COMITE D'ENTREPRISE

Les FAI refusent de devenir les policiers du net

Cette question fait partie des préoccupations majeures de leurs abonnés, selon l’association professionnelle des fournisseurs, l’AFA. Des abonnés échaudés par les pratiques de certains FAI, qui ont dernièrement envoyé des lettres à leurs clients, leur demandant des comptes pour avoir téléchargé de la musique ou des films, via des systèmes d’échange de fichiers tels que Kazaa.
Les FAI manieraient-ils ouvertement l’hypocrisie, en attirant les clients avec des promesses de téléchargement illimité, puis en leur tapant sur les doigts dès qu’ils utilisent Kazaa et consorts? Non seulement dans le but de respecter les injonctions des maisons de disques et autres ayants droit, mais aussi pour économiser sur la bande passante que consomment en grande quantité les apprentis pirates.

Jean-Michel Soulier, président de l’AFA, plaide la bonne foi. «Les FAI ne surveillent pas le trafic, ils ne scannent pas les disques durs, ne sont pas juges de l’activité de leurs abonnés et appliquent leurs conditions générales d’utilisation (CGU)».

Une adresse IP est une donnée personnelle

Certes, «sur requête d’un juge, la loi nous oblige à identifier la personne qui se trouve derrière une adresse IP», explique-t-il. Cette dernière sert d’identifiant à chaque ordinateur connecté sur le réseau, y compris via les systèmes d’échange de fichiers. Elle est surtout visible de tous, donc facile à recueillir par les ayants droit qui souhaitent protéger leurs oeuvres.

Mais les FAI n’ont pas autorité pour scanner eux-mêmes ces adresses. La Commission nationale de l’informatique et des libertés (Cnil) considère, par ailleurs, que cette donnée est strictement personnelle. Sa collecte sans le consentement de l’internaute concerné pourrait donc être déclarée illégale. «On ne peut pas nous demander de faire la police», se justifie Jean-Michel Soulier, «en revanche, nous pouvons prévenir nos internautes s’ils prennent des risques avec la loi».

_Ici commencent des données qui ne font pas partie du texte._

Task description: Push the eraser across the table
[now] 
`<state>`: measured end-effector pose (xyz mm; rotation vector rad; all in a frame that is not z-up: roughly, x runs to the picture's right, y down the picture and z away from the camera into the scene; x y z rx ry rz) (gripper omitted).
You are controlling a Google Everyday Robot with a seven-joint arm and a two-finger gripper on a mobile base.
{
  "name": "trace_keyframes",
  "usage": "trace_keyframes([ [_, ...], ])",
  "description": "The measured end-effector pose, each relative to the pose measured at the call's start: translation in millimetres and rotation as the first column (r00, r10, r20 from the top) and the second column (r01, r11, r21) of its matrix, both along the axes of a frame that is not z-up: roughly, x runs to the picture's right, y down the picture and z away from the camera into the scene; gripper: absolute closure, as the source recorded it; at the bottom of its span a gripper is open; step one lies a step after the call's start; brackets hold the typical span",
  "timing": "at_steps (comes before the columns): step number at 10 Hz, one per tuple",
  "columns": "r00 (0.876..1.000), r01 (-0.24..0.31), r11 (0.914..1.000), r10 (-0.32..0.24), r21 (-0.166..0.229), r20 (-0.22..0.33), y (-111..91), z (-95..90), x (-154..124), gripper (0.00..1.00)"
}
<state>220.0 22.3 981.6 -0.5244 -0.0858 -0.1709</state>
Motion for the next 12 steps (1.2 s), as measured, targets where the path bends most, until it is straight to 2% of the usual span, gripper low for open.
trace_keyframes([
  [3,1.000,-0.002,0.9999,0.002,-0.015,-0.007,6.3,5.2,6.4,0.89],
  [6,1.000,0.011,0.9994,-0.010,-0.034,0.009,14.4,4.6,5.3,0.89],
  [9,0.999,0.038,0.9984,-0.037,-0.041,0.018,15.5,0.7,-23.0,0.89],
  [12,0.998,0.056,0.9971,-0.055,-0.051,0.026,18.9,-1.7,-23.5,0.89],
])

La loi pour la confiance dans l’économie numérique (LEN), votée par l’Assemblée nationale le 26 février, exempte effectivement les FAI d’exercer une surveillance sur les contenus qu’ils transmettent ou stockent. Cette obligation s’impose cependant aux hébergeurs, pour prévenir la diffusion de contenus illégaux (article 43-11). «Elle part d’un bon sentiment, mais elle n’est pas en phase avec la directive européenne sur le commerce électronique», poursuit Jean-Michel Soulier.

En imposant le filtrage, la LEN deviendrait inapplicable

Selon lui, les moyens mis en oeuvre depuis cinq ans par l’AFA pour lutter contre les contenus de pornographie enfantine et d’incitation à la haine raciale ont prouvé leur efficacité. L’association a mis en place une hotline (www.pointdecontact.net), qui permet à chacun de signaler la présence de sites illégaux, aux autorités compétentes. Le gouvernement lui a emboîté le pas avec le site www.internet-mineurs.gouv.fr. Une action qui suffit à éradiquer ce genre de contenu des réseaux des prestataires techniques français et même européens, grâce à une coopération internationale, poursuit le président de l’AFA.

Pas de surveillance, a priori, des contenus pour les FAI, mais si la LEN est adoptée, ils pourraient être obligés de filtrer l’accès à certains sites, déclarés illégaux par la justice (article 42-12). Cette mesure, réclamée à cor et à cri par les lobbies culturels, vise plus particulièrement les systèmes d’échange de fichiers, foyers de piraterie à grande échelle selon eux.

«Le filtrage peut sembler une bonne idée, mais ce n’est probablement pas la solution car cela ne peut pas fonctionner», explique Jean-Michel Soulier. Pour lui, il est illusoire de vouloir «s’attaquer aux symptômes plutôt qu’à la maladie». «Nous demandons au gouvernement qu’une étude soit réalisée par des experts indépendants sur les modalités techniques et opérationnelles d’un tel filtrage, avant de passer des lois inapplicables».